Timothy Inklebarger

It’s been over a year in the making, but a highly anticipated new Brazilian restaurant Mulata has opened its doors at the high-traffic corner of Oak Park Avenue and Lake Street.

Owner Christiane Pereira was all smiles last week as customers, new and old, lined up to order from the corner store’s espresso and coffee menu, Brazilian sandwiches and empanadas.

The restaurateur is the former owner of Taste of Brasil, 906 S. Oak Park Ave., which closed in August of 2017 because the landlord declined to renew the lease.

Pereira said Taste of Brazil fans already are stopping in to check out her new eatery. She said the Turkey Meltdown sandwich — Chihuahua cheese, smoked turkey, bacon, avocado and chimichurri — is a big hit already, along with the eggplant and portabella sandwich known as the Mulata Bella and the Carne Louca sandwich, which includes mozzarella, braised beef, carmelized onions and bell peppers.

“The empanadas are a hit; I can’t make enough of them,” she added, noting that they are making as much of the food from scratch as possible. “We are taking the time to bring the best quality,” she said.

Making menu items from scratch isn’t the only thing that took Pereira time — building out the store, much of the work also done from scratch, took longer than expected. In May of 2018, Pereira said she hoped to open Mulata in about a month.

“We hired a plumber and a carpenter and that’s it,” she said. “We were the people putting things on the wall, making the counter, making the table legs from scratch,” she said.

When Taste of Brasil closed, she sold off all of the equipment and cooking supplies.

“Everything here is new and fits the concept,” she said.

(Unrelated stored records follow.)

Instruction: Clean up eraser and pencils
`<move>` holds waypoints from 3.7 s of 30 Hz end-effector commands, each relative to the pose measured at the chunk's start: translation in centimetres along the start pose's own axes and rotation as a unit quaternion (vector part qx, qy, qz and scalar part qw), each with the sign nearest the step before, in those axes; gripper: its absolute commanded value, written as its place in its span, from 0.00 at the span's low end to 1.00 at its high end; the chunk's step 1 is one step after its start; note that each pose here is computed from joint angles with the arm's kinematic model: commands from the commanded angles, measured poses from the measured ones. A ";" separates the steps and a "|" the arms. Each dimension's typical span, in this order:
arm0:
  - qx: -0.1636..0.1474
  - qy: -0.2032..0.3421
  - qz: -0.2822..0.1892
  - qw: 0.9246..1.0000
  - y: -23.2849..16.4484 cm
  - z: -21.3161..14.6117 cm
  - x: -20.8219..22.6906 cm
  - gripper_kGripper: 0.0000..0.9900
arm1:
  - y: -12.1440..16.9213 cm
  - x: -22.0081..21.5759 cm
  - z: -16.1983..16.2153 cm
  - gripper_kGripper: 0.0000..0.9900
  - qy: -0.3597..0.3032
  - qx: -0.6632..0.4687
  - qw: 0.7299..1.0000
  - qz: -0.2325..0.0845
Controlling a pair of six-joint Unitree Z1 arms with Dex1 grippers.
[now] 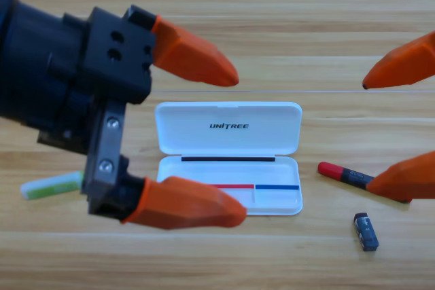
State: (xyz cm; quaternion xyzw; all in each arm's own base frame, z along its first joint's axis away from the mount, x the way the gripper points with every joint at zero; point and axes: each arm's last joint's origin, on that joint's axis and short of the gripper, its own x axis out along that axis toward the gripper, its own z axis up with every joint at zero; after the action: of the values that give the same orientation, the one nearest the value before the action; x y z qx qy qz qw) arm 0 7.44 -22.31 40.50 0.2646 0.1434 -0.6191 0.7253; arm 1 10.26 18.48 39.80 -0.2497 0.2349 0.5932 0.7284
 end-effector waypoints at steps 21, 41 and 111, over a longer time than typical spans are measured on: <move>0.036 0.065 0.063 0.995 0.1 -1.8 -2.2 0.97 | -5.5 0.7 -4.1 0.96 0.165 0.274 0.933 -0.166; 0.196 0.265 0.214 0.919 2.8 -8.1 -3.8 0.97 | -8.3 15.4 -8.4 0.96 0.393 0.431 0.796 -0.161; -0.107 0.442 0.059 0.889 15.2 -24.5 6.0 0.94 | -8.5 23.1 -2.3 0.00 0.417 -0.007 0.896 0.148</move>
State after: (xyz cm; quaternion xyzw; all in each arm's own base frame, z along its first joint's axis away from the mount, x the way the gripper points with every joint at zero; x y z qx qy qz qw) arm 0 26.67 -10.99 21.81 0.4340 0.4885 -0.3627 0.6644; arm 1 23.09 30.60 27.15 -0.4265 0.5395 0.5066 0.5200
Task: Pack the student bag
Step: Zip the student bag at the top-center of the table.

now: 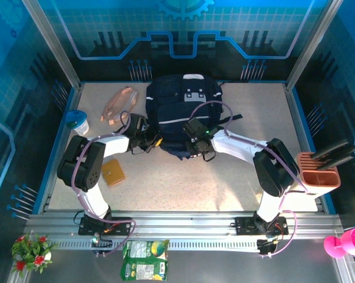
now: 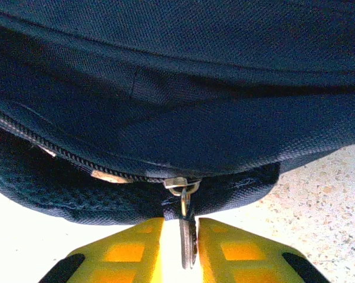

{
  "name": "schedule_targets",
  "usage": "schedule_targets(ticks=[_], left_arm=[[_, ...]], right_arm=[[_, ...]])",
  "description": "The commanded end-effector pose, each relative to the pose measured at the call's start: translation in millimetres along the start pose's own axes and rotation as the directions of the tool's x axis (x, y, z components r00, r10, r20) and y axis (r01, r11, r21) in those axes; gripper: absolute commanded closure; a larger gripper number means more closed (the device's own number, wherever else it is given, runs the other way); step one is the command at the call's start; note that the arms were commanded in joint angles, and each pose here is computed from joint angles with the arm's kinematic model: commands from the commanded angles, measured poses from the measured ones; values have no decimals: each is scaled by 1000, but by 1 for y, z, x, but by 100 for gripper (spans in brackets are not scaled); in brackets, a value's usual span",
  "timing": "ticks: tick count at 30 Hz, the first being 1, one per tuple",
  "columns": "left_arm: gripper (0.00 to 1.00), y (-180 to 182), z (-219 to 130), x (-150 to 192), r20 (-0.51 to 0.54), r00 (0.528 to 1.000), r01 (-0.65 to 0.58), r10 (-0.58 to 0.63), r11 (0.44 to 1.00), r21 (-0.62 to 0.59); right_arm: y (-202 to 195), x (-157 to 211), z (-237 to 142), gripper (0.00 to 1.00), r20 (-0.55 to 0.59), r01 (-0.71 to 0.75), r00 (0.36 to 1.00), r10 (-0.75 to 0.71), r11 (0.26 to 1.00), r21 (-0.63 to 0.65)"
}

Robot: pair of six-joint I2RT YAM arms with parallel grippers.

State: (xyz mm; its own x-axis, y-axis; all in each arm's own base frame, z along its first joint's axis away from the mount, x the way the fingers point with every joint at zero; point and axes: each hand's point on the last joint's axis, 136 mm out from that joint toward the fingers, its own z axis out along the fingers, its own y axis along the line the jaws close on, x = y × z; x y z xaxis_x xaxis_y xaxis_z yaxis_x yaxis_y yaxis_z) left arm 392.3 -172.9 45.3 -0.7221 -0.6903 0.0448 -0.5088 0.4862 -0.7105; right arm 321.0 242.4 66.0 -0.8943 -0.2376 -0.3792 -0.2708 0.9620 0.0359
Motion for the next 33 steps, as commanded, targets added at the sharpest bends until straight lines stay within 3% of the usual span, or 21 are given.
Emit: schedule_targets(ticks=[1, 7, 12, 17, 24, 27, 30, 33], left_arm=[[100, -9, 0, -7, 21, 999, -32, 32, 999, 10], [100, -9, -3, -11, 39, 998, -43, 43, 999, -2], [100, -7, -12, -22, 72, 996, -52, 53, 999, -12], [100, -17, -13, -23, 51, 997, -60, 59, 998, 18], [99, -30, -20, -36, 57, 993, -104, 103, 995, 11], [88, -23, -36, -46, 96, 990, -99, 102, 994, -40], [64, -13, -61, -52, 139, 982, -109, 125, 987, -119], [47, -3, -91, -54, 196, 971, -100, 138, 976, -193]], right_arm=[[3, -7, 0, 79, 9, -20, 1000, 20, 1000, -1], [-20, -10, -8, 99, 53, -44, 998, 40, 995, 90], [-67, -1, -17, 100, 105, -161, 984, 145, 973, 163], [-79, 3, -14, 100, 80, -280, 957, 279, 960, -1], [-42, -30, -35, 100, 138, -119, 981, 137, 984, -131], [-9, -42, -46, 100, 173, 1, 984, 32, 982, -189], [31, -48, -53, 100, 203, 108, 977, -58, 965, -241], [70, -52, -55, 100, 202, 171, 973, -113, 939, -300]])
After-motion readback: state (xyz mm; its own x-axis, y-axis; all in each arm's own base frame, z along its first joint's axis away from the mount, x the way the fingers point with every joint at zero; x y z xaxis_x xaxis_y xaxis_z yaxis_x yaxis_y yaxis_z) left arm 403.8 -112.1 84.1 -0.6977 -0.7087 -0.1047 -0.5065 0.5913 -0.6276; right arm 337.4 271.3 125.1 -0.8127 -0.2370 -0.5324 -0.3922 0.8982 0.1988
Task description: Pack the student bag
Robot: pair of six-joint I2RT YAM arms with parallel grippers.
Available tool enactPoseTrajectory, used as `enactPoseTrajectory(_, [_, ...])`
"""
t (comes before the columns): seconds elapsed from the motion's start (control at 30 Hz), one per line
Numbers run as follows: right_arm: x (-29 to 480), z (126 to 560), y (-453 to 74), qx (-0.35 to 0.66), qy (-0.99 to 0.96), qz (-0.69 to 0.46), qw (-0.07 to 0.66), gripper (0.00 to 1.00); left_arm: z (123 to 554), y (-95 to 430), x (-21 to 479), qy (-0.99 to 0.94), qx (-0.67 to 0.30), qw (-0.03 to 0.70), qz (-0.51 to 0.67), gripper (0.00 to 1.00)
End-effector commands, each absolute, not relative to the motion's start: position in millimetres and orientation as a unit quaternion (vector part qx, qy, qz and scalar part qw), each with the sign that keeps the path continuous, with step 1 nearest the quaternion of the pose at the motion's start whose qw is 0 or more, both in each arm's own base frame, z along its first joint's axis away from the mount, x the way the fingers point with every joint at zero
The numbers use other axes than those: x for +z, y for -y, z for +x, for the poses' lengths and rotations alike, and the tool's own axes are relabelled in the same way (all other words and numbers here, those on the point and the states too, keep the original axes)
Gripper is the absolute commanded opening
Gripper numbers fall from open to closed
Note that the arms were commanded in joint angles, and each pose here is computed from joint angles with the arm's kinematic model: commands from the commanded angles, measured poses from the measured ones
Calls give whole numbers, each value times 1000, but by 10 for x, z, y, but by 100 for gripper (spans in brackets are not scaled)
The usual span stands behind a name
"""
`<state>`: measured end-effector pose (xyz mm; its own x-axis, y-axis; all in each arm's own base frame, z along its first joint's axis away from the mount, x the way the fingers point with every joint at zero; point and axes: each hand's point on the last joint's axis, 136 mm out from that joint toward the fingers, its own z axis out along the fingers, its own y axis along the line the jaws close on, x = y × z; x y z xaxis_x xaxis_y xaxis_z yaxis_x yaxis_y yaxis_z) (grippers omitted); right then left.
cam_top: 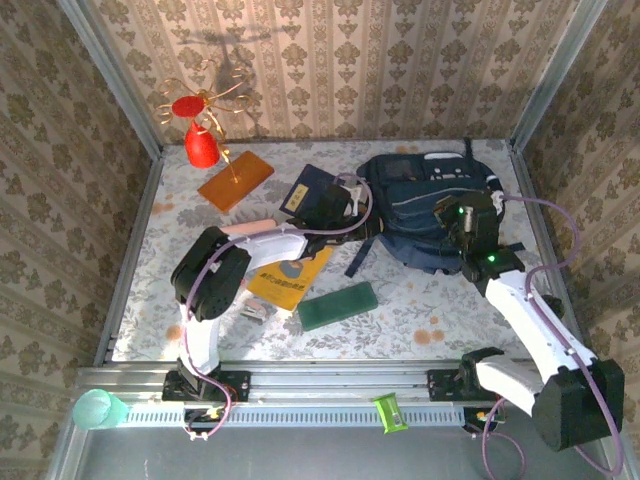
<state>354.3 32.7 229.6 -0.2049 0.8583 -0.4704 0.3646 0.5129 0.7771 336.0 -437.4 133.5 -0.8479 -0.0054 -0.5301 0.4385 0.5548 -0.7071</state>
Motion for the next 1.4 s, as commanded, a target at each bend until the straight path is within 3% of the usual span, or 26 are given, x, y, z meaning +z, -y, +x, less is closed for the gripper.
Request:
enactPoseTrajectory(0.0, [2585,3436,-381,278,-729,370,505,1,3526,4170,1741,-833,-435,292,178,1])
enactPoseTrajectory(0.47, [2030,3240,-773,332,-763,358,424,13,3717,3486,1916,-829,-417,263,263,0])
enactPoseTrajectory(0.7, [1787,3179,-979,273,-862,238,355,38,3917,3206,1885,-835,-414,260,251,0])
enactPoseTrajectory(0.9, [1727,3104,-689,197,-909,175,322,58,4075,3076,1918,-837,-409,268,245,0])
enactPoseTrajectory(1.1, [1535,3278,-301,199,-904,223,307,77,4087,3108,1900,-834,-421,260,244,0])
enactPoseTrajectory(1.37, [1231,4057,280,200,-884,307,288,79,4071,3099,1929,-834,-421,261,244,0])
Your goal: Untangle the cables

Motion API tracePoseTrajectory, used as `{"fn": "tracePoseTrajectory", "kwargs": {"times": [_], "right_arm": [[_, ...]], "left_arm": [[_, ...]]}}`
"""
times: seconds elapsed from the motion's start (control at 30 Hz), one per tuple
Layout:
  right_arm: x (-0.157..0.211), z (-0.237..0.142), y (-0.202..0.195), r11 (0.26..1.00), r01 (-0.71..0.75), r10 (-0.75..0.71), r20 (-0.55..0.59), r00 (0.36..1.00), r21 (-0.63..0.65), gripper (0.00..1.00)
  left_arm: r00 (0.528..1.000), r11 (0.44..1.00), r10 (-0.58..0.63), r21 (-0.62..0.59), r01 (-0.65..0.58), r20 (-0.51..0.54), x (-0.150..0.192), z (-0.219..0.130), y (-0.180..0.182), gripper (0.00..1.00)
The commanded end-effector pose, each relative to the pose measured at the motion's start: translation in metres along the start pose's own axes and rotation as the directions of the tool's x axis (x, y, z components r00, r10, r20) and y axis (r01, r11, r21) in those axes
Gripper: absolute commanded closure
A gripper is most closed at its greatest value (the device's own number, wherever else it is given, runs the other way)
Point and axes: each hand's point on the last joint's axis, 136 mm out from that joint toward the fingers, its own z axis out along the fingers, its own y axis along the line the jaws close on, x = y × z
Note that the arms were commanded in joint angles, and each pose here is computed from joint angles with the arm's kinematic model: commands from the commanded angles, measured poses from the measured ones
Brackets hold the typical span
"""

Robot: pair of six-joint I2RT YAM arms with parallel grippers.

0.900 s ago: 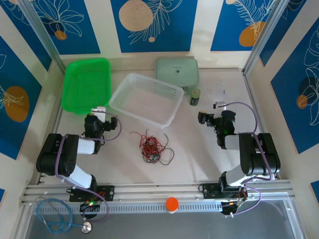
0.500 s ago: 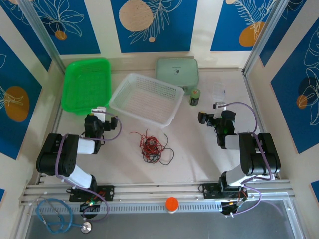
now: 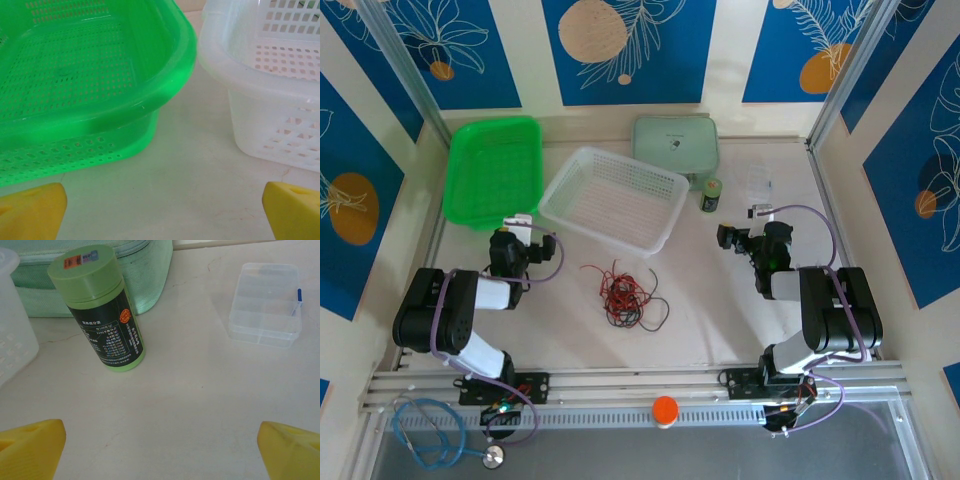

The new space at 136 N. Oak Park Ave., which most recently was occupied by the yogurt and smoothie restaurant Fresko, has a smaller kitchen, which precluded having a gas stove or fryer. “We had to buy an expensive oven with its own filtration system,” she said.

Pereira already is thinking of expanding the menu to include some of the traditional Brazilian dishes once available at Taste of Brasil, such as the popular chicken croquettes, known as coxinhas, and a Brazilian black-bean stew called feijoada.

Former customers are already asking for them, she said. “They’re really sad that we don’t have [feijoada] right now.”

As far as the restaurant’s name goes, Pereira acknowledged that some people are offended by Mulata, which is the Spanish word for mulatto, which, in the United States, has a derogatory history, referring to a mixed-race person.

“In the Latin world, ‘mulata’ can be viewed in a very different light,” she said, adding that she does not intend to make a political statement with the name.

“I’m not here to say your truth is not valid,” she added. “If somebody wants to get into the conversation, I’m just going to give them an empanada.”